Friedrich Karl Berger was the 70th Nazi removed from the United States.
A 95-year-old man who served as an armed guard at a Nazi concentration camp during World War II was deported back to Germany from Tennessee "for participating in Nazi-sponsored acts of persecution,” the US Justice Department said in a statement on Friday.
Friedrich Karl Berger was removed from the U.S. this month after the court determined that his "willing service" as a guard of concentration camp prisoners in the Neuengamme Concentration Camp system ”constituted assistance in Nazi-sponsored persecution," the Justice Department said.
Acting Attorney General Monty Wilkinson said in a statement that Berger's removal from the U.S. demonstrates the department's "commitment to ensuring that the United States is not a safe haven for those who have participated in Nazi crimes against humanity and other human rights abuses."
Wilkinson said the department gathered evidence found in archives here and in Europe, including records of the historic trial at Nuremberg, which he cited as the trial of “the most notorious former leaders of the defeated Nazi regime.”
Wilkinson noted that this year marks the 75th anniversary of the Nuremberg convictions, and stressed that “this case shows that the passage even of many decades will not deter the Department from pursuing justice on behalf of the victims of Nazi crimes.”

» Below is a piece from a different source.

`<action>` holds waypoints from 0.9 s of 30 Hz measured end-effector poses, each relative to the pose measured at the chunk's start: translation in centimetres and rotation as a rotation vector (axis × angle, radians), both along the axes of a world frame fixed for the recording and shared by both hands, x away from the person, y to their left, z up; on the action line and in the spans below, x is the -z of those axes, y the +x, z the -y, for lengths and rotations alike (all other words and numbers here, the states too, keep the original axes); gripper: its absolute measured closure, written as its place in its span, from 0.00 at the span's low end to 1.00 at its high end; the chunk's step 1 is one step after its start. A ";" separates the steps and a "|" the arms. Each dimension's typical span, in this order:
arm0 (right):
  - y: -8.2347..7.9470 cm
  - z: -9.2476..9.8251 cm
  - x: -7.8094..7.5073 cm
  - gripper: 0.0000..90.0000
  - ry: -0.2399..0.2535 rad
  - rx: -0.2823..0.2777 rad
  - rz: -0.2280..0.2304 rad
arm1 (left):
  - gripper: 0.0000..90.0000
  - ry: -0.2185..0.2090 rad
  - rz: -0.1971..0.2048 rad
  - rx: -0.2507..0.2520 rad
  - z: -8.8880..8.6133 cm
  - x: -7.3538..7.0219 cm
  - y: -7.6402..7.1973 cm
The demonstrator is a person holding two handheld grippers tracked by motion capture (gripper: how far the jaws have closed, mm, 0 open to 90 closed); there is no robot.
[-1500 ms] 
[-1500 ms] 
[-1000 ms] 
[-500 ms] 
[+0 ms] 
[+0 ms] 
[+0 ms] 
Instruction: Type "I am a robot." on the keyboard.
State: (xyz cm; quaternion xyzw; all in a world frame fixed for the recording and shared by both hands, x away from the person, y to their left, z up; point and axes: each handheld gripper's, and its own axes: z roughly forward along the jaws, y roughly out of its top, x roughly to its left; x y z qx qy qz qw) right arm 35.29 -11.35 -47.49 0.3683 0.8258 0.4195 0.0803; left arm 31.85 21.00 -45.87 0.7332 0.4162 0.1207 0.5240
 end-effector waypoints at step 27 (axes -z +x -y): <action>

Berger was removed under the 1978 Holtzman Amendment, which prohibits anyone who participated in Nazi persecution from living in the US. The Board of Immigration Appeals upheld the ruling in November 2020.
A 2020 trial found that Berger served the Nazi regime at a Neuengamme sub-camp near Meppen, Germany and that the prisoners there included “Jews, Poles, Russians, Danes, Dutch, Latvians, French, Italians, and political opponents of the Nazis. The Department said the largest groups of prisoners held at the camp in the winter of 1945 were Russian, Dutch, and Polish civilians.
The conditions, the judge ruled, were "atrocious," as the prisoners were forced to conduct labor outdoors "to the point of exhaustion and death," the department said.
The court found that Berger helped guard the prisoners until the Nazis evacuated it in March 1945, at which time the prisoners were forced to go to Neuengamme camp. The nearly two-week trip was done under inhumane conditions, which claimed the lives of some 70 people, the department said, CBS News reported.
Berger admitted during the trial that he guarded the prisoners and prevented them from escaping, U.S. officials said. He also admitted that he never requested to be transferred from his post as a concentration camp guard, the department said, the news outlet reported.
According to the DOJ, Berger was a citizen of Germany and continued to receive a pension from Germany based on his employment in Germany, “including his wartime service.’
Acting Immigration and Customs Enforcement Director Tae Johnson said the department is “committed to ensuring the United States will not serve as a safe haven for human rights violators and war criminals.”
“We will never cease to pursue those who persecute others,” Johnson said. “This case exemplifies the steadfast dedication of both ICE and the Department of Justice to pursue justice and to hunt relentlessly for those who participated in one of history’s greatest atrocities, no matter how long it takes.”
The Justice Department’s program to investigate and remove Nazi persecutors began in 1979. Since the program’s inception, the department has won cases against 109 individuals.
Berger was the 70th Nazi persecutor removed from the United States, cited the department.